Chances are that this excercise is all more effort than it is worth. If you decide to include all the world's living languages, plus some historic dead ones and some fictional ones - as Unicode does - you will end up with a code space that is so large that your code would have to be extremely wide to accommodate it. You will not gain anything in terms of compression - it is likely that a sentence represented as a String in the original language would take up less space than the same sentence represented as code.
P.S. for those who are saying this is an impossible task because word meanings change, I do not see that as a problem. To use the Unicode analogy, the usage of letters has changed (admittedly not as rapidly as the meaning of words), but it is not of any concern to Unicode that 'th' used to be pronounced like 'y' in the Middle ages. Unicode has a code point for 't', 'h' and 'y' and they each serve their purpose.
P.P.S. Actually, it is of some concern to Unicode that 'oe' is also 'œ' or that 'ss' can be written 'ß' in German
This is an interesting little exercise, but I would urge you to consider it nothing more than an introduction to the concept of the difference in natural language between types and tokens.

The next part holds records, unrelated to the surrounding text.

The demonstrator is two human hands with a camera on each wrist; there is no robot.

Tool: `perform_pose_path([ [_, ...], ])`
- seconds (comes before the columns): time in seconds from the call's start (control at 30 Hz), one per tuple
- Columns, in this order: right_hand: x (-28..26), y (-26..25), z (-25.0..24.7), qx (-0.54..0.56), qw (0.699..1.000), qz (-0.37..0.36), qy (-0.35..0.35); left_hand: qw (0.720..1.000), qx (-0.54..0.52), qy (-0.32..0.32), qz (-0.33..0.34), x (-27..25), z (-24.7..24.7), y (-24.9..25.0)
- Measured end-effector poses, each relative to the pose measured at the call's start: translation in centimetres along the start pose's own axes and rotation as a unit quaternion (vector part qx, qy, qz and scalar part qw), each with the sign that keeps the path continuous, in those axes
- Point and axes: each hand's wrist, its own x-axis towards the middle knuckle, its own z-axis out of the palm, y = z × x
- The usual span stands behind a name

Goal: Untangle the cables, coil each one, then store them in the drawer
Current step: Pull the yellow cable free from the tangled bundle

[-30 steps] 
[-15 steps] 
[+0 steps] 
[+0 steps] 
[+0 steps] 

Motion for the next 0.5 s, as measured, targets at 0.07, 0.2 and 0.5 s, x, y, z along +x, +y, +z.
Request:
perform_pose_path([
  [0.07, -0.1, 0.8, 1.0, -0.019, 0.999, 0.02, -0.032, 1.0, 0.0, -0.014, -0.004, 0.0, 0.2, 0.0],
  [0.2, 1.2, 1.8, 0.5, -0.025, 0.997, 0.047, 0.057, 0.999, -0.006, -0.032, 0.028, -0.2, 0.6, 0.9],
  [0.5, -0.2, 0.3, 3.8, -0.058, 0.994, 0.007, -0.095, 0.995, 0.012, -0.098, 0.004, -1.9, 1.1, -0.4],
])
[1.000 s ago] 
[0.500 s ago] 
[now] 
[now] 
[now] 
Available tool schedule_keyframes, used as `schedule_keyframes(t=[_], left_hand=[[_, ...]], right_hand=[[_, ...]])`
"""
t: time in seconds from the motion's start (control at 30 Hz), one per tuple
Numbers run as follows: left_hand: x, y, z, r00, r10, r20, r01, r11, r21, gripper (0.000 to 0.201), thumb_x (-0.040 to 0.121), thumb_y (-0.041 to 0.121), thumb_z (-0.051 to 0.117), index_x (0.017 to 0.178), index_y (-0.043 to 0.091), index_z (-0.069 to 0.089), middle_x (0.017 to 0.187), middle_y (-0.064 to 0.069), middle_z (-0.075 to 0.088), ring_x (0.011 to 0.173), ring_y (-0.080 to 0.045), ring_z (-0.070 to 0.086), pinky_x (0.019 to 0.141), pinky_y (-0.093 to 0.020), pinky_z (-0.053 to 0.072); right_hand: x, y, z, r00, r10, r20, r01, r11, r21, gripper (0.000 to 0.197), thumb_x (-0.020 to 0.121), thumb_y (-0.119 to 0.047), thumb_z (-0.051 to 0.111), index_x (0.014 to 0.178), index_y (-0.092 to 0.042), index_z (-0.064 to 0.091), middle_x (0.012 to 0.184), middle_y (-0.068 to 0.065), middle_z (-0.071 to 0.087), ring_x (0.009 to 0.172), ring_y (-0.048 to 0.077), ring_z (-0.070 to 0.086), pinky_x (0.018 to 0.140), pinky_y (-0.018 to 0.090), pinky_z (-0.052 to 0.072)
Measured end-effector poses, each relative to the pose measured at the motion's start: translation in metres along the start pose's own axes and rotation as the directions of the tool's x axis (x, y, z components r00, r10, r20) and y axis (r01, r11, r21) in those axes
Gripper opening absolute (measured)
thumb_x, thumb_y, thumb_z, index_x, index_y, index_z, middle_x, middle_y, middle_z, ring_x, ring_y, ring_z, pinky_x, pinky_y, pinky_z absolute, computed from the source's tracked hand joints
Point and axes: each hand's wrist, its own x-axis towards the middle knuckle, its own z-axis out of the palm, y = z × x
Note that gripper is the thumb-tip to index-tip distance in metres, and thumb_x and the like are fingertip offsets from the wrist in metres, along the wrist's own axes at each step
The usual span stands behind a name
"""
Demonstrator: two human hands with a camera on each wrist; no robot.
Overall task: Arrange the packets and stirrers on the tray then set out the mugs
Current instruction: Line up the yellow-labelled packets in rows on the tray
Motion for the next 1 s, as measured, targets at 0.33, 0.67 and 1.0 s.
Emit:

A type is a single instance of a word which represents all instances. A token is a single count for each instance of the word. Let me explain this with the following example:
"John went to the bread store. He bought the bread."
Here are some frequency counts for this example, with the counts meaning the number of tokens:
John: 1
went: 1
to: 1
the: 2
store: 1
he: 1
bought: 1
bread: 2
Note that "the" is counted twice--there are two tokens of "the". However, note that while there are ten words, there are only eight of these word-to-frequency pairs. Words being broken down to types and paired with their token count.
Types and tokens are useful in statistical NLP. "Lexical encoding" on the other hand, I would watch out for. This is a segue into much more old-fashioned approaches to NLP, with preprogramming and rationalism abound. I don't even know about any statistical MT that actually assigns a specific "address" to a word. There are too many relationships between words, for one thing, to build any kind of well thought out numerical ontology, and if we're just throwing numbers at words to categorize them, we should be thinking about things like memory management and allocation for speed.
I would suggest checking out NLTK, the Natural Language Toolkit, written in Python, for a more extensive introduction to NLP and its practical uses.
Actually you only need about 600 words for a half decent vocabulary.